The exodus extends to Apple’s AI talent pool, where key figures have jumped ship to competitors. Ruoming Pang, who headed Apple’s foundation models team of around 100 engineers, left for Meta’s Superintelligence Labs with a compensation package exceeding $100 million. Meta has also recruited other Apple AI experts, including Tom Gunter and Mark Lee, further depleting the company’s technical expertise.
These changes have unsettled investors, contributing to a 16% decline in Apple’s stock value in 2025, while peers like Meta and Microsoft have seen double-digit gains.
Regulatory and Market Pressures Add to Woes
Apple’s troubles extend beyond internal issues. The company is facing significant regulatory scrutiny, including a €500 million fine from the European Union in April for breaching digital market rules. An ongoing antitrust lawsuit in the US accuses Apple of monopolizing the smartphone market, and potential tariffs could further complicate its global operations.

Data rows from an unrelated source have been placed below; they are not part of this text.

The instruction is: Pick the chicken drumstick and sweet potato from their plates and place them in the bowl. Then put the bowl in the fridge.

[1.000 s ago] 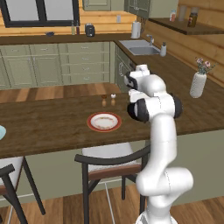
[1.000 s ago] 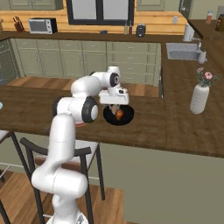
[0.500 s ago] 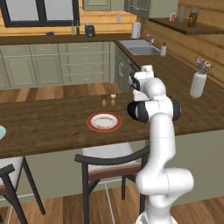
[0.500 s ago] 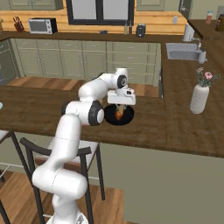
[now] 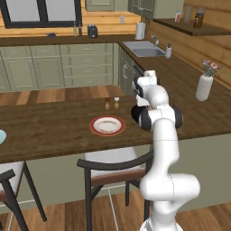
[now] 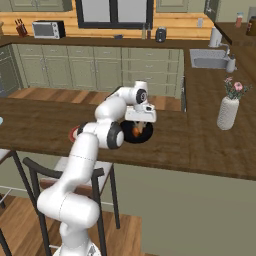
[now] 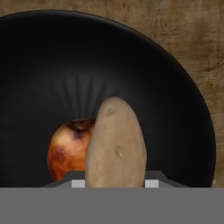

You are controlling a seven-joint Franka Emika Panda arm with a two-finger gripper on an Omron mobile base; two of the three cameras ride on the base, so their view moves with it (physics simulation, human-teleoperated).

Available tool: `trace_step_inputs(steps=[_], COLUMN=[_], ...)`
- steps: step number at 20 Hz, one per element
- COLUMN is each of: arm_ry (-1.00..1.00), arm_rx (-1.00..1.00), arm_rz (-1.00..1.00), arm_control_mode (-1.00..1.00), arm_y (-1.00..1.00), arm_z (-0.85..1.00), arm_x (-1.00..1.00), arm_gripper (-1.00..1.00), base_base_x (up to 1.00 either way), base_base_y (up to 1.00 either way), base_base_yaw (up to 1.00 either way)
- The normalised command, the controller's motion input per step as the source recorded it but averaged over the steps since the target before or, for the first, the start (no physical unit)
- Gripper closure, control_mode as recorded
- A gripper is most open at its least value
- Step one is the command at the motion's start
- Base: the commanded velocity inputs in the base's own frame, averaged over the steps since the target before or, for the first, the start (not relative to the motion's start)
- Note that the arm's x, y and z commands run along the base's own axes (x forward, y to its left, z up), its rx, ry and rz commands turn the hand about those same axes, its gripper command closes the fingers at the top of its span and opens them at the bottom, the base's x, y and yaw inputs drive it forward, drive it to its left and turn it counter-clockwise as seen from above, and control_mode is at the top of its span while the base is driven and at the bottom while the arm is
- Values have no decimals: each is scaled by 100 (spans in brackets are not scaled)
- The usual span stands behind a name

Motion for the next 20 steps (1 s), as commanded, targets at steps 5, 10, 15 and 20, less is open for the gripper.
trace_step_inputs(steps=[5,10,15,20], arm_ry=[0,-6,-21,-41], arm_rx=[0,0,-5,-19], arm_rz=[0,0,0,0], arm_control_mode=[-100,-100,-100,-100], arm_y=[0,0,23,89], arm_z=[-1,0,0,-23], arm_x=[-7,-68,-97,-100], arm_gripper=[-100,-100,-100,-100], base_base_x=[0,0,0,0], base_base_y=[0,0,0,0], base_base_yaw=[0,0,0,0])
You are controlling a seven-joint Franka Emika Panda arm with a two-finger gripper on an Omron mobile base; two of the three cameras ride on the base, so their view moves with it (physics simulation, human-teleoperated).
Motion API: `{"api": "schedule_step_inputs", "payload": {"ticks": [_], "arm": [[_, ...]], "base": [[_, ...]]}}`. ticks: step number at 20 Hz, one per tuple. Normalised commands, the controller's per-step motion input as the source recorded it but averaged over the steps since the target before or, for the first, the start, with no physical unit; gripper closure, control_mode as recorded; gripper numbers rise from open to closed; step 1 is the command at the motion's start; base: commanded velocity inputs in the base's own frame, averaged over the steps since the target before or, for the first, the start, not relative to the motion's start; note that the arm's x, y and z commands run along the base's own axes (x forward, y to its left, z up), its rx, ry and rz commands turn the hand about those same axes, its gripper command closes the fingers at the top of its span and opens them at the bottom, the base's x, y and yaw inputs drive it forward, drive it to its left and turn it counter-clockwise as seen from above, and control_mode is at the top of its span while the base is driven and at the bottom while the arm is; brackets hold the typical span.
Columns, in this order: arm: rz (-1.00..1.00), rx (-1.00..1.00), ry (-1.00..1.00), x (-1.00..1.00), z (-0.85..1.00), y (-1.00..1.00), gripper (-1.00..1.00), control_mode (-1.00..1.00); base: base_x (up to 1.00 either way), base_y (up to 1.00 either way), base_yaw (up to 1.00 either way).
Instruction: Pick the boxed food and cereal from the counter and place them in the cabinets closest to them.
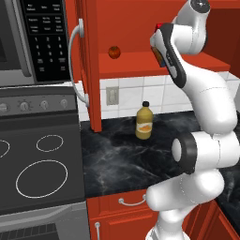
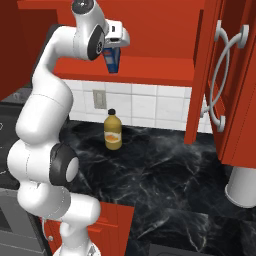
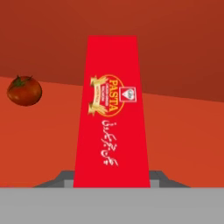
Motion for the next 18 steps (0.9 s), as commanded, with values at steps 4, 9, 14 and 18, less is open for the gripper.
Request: {"api": "schedule_step_inputs", "payload": {"ticks": [4,9,14,18], "arm": [[-0.01,0.00,0.00,0.33,-0.03,0.00,1.00,-1.00],[-0.01,0.00,0.00,0.28,-0.01,0.00,1.00,-1.00],[-0.01,0.00,0.00,0.25,0.00,0.02,-1.00,-1.00],[0.00,0.00,0.00,0.10,0.00,0.01,-1.00,-1.00]], "base": [[0.00,0.00,0.00],[0.00,0.00,0.00],[0.00,0.00,0.00],[0.00,0.00,0.00]]}}
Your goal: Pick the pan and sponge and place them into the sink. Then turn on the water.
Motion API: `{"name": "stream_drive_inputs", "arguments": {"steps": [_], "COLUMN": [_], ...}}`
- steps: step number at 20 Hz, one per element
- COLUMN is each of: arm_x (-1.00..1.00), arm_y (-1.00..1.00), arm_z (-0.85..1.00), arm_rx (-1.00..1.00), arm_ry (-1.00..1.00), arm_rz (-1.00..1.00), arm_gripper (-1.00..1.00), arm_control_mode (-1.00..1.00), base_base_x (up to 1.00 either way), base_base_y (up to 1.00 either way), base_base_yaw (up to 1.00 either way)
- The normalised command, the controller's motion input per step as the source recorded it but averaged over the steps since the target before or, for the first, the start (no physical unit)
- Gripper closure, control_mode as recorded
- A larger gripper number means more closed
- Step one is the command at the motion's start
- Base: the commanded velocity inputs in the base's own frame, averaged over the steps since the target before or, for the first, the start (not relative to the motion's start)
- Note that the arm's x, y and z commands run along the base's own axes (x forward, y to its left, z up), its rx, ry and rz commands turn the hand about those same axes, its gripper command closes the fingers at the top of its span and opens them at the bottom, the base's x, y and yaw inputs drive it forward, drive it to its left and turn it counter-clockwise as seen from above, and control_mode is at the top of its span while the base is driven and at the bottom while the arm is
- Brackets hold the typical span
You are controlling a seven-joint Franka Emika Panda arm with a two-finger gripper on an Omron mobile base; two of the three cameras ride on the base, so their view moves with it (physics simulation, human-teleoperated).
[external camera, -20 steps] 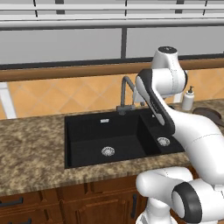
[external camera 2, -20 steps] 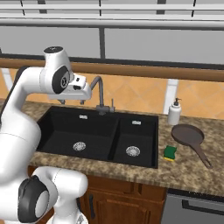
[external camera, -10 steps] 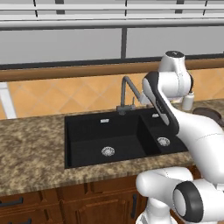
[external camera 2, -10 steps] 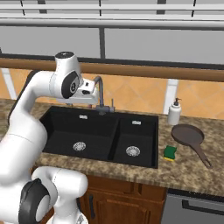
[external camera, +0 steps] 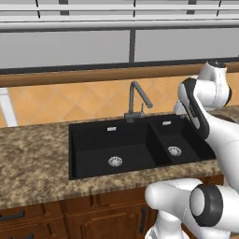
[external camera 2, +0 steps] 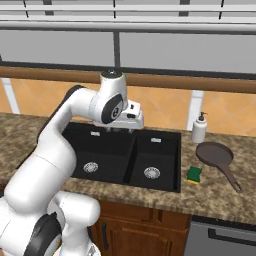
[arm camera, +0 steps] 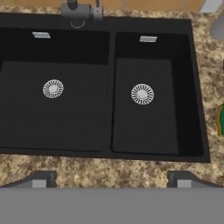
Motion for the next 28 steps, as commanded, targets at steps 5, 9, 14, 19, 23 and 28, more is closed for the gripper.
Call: {"name": "stream_drive_inputs", "arguments": {"steps": [5, 9, 14, 19, 23, 28], "arm_x": [0.04, 0.32, 0.35, 0.09, 0.27, 0.27], "arm_y": [-1.0, -0.98, -0.97, -0.52, -0.49, -0.59], "arm_z": [-0.33, -0.71, -0.57, -0.22, 0.0, -0.15], "arm_rx": [0.05, -0.06, -0.04, -0.03, 0.0, 0.0], "arm_ry": [0.03, 0.01, 0.0, 0.0, 0.06, 0.06], "arm_rz": [0.0, -0.03, 0.0, 0.0, 0.0, 0.0], "arm_gripper": [-1.0, -1.0, -1.0, -1.0, -1.0, -1.0], "arm_control_mode": [-1.0, -1.0, -1.0, -1.0, -1.0, -1.0], "base_base_x": [0.0, 0.0, 0.0, 0.0, 0.0, 0.0], "base_base_y": [0.0, 0.0, 0.0, 0.0, 0.0, 0.0], "base_base_yaw": [0.0, 0.0, 0.0, 0.0, 0.0, 0.0]}}
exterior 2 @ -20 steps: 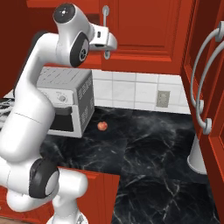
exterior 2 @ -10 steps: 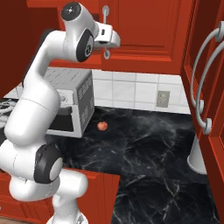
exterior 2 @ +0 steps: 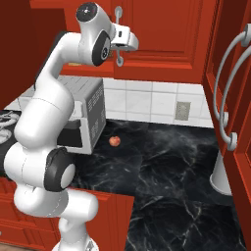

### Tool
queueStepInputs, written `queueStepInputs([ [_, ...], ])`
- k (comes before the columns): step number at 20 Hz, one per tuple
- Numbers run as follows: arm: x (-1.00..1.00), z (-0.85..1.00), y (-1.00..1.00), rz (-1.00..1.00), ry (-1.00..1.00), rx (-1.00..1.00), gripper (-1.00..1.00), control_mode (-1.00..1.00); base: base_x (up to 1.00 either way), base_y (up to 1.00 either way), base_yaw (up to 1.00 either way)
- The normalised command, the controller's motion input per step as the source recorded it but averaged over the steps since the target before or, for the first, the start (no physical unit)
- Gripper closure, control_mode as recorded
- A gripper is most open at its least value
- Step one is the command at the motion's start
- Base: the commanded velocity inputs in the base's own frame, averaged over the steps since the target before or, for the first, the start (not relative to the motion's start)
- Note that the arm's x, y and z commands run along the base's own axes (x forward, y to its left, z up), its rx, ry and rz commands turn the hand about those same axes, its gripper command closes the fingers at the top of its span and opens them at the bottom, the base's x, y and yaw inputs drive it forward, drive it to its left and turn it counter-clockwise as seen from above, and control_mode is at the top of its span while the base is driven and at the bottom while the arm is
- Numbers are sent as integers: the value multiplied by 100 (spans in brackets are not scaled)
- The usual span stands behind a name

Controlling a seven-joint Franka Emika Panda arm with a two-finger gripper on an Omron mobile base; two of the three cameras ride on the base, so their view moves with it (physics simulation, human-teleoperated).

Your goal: Pick the sponge and dish brush from the cabinet and place them on the counter.

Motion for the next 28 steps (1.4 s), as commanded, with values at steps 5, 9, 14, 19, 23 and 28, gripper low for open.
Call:
queueStepInputs([
  [5, 27, -4, -4, 0, -1, 0, -100, -100, 0, 0, 0],
  [9, 28, -4, -1, 0, -1, 0, -100, -100, 0, 0, 0],
  [14, 15, 0, 0, 0, -2, 0, 100, -100, 0, 0, 0],
  [19, 3, 0, -3, 0, -2, 0, 100, -100, 0, 0, 0],
  [23, -2, -6, -11, 0, 0, 1, 100, -100, 0, 0, 0],
  [28, -24, -2, -17, 0, 0, 4, 100, -100, 0, 0, 0],
])
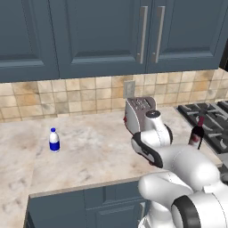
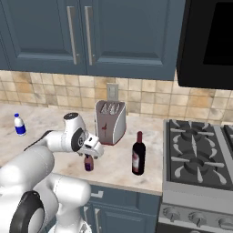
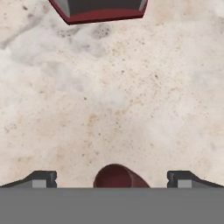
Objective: Place the drinks on the dining counter in a tight cluster.
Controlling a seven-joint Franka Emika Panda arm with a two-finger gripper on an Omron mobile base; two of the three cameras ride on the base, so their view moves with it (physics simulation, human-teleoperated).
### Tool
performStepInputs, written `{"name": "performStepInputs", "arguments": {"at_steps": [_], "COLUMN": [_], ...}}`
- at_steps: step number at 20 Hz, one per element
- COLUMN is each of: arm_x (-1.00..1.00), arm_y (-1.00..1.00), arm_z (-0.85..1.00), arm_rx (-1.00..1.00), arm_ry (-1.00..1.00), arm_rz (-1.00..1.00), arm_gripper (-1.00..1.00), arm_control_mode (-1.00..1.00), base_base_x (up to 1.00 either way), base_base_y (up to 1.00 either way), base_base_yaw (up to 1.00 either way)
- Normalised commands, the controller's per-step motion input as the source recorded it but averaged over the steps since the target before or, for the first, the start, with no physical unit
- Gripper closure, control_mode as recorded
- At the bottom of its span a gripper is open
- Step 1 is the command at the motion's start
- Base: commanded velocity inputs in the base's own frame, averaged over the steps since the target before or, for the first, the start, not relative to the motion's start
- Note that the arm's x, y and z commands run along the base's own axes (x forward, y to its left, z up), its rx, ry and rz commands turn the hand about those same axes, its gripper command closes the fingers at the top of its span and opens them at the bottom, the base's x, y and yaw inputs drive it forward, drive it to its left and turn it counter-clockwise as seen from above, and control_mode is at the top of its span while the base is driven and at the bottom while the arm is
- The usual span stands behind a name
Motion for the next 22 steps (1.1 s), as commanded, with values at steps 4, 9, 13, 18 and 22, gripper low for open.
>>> {"name": "performStepInputs", "arguments": {"at_steps": [4,9,13,18,22], "arm_x": [-0.11,-0.24,-0.28,-0.15,-0.12], "arm_y": [-0.11,-0.12,-0.07,0.00,0.00], "arm_z": [-0.23,-0.20,-0.20,-0.26,-0.05], "arm_rx": [-0.01,0.00,0.00,0.00,0.00], "arm_ry": [0.02,0.04,0.04,0.05,0.03], "arm_rz": [-0.04,-0.08,-0.10,-0.10,-0.07], "arm_gripper": [-1.00,1.00,1.00,1.00,1.00], "arm_control_mode": [-1.00,-1.00,-1.00,-1.00,-1.00], "base_base_x": [0.00,0.00,0.00,0.00,0.00], "base_base_y": [0.00,0.00,0.00,0.00,0.00], "base_base_yaw": [0.00,0.00,0.00,0.00,0.00]}}
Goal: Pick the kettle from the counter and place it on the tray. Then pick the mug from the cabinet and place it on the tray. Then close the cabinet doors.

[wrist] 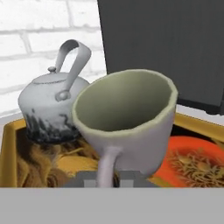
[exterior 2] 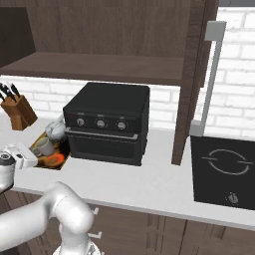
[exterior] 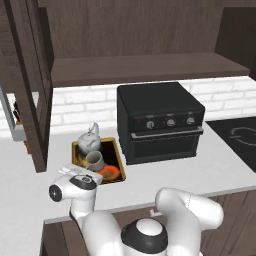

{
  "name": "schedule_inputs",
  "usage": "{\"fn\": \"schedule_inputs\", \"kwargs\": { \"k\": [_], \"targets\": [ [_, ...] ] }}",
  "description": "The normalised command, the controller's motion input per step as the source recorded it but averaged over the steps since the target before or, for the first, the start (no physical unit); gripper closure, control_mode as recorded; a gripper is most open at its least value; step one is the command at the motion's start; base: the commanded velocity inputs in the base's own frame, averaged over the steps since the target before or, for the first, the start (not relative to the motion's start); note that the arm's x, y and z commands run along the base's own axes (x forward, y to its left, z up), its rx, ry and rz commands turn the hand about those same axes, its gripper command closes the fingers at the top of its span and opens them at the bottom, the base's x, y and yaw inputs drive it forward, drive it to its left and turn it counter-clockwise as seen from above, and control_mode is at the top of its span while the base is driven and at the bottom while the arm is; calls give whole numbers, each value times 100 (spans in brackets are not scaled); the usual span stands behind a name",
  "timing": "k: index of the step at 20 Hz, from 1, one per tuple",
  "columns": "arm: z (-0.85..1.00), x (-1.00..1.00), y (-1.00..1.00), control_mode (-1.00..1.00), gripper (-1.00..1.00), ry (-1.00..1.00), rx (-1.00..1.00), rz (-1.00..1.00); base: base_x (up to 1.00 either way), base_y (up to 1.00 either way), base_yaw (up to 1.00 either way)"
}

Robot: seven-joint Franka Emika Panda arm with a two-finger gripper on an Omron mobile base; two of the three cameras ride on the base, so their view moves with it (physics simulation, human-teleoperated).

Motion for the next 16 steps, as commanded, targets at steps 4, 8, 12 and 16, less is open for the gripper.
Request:
{"fn": "schedule_inputs", "kwargs": {
  "k": [4,8,12,16],
  "targets": [
    [-12,-8,1,-100,-100,1,0,0,0,0,0],
    [13,-25,-5,-100,-100,-1,0,-4,0,0,0],
    [33,-44,-1,-100,-100,0,0,-8,0,0,0],
    [54,-52,0,-100,-100,0,0,-6,0,0,0]
  ]
}}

Analysts argue that Cook’s background as a “supply chain guy” may not align with the visionary leadership needed to tackle these multifaceted challenges. Ted Mortonson, managing director at Baird, warned that Apple could be “in a lot more trouble than some people think,” emphasizing the need for a product-focused CEO over one centered on logistics. Technology research firm LightShed Partners echoed this sentiment, calling for Cook’s replacement to prioritize innovation in an AI-driven landscape.
As Apple navigates this turbulent period, the coming months will be critical in determining whether it can regain its footing—or if a leadership shakeup is inevitable. Investors and industry watchers will be closely monitoring the company’s next moves.